EXERCISE INSTRUCTIONS:
In the listing below, the lines from the first through the one with "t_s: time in" are to be copied word for word.

DATASET SECTION:

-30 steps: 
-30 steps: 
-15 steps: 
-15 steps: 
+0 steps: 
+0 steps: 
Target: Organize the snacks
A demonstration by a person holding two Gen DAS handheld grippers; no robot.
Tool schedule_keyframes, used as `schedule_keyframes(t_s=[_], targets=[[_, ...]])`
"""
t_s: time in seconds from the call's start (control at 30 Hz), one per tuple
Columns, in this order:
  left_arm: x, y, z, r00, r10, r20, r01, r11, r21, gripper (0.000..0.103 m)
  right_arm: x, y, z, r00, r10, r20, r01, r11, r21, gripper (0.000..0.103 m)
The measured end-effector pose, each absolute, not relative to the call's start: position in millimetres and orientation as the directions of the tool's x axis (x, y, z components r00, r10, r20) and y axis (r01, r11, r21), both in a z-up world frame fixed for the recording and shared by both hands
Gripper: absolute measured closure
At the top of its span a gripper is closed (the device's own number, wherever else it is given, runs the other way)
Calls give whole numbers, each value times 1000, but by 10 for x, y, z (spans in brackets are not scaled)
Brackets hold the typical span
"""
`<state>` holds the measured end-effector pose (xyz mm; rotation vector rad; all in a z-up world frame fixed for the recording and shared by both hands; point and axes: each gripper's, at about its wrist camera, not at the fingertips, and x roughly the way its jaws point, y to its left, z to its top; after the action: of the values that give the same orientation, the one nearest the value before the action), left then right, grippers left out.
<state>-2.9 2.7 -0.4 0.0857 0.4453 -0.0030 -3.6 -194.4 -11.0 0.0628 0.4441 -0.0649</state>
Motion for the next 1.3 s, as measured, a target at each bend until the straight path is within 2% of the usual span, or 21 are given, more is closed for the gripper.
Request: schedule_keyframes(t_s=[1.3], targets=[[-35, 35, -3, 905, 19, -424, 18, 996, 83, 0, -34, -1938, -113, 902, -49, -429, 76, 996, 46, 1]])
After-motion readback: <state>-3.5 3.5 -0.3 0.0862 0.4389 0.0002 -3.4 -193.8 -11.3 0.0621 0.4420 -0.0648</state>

RESULT:
-30 steps: 
-30 steps: 
-15 steps: 
-15 steps: 
+0 steps: 
+0 steps: 
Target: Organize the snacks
A demonstration by a person holding two Gen DAS handheld grippers; no robot.
Tool schedule_keyframes, used as `schedule_keyframes(t_s=[_], targets=[[_, ...]])`
"""
t_s: time in seconds from the call's start (control at 30 Hz), one per tuple

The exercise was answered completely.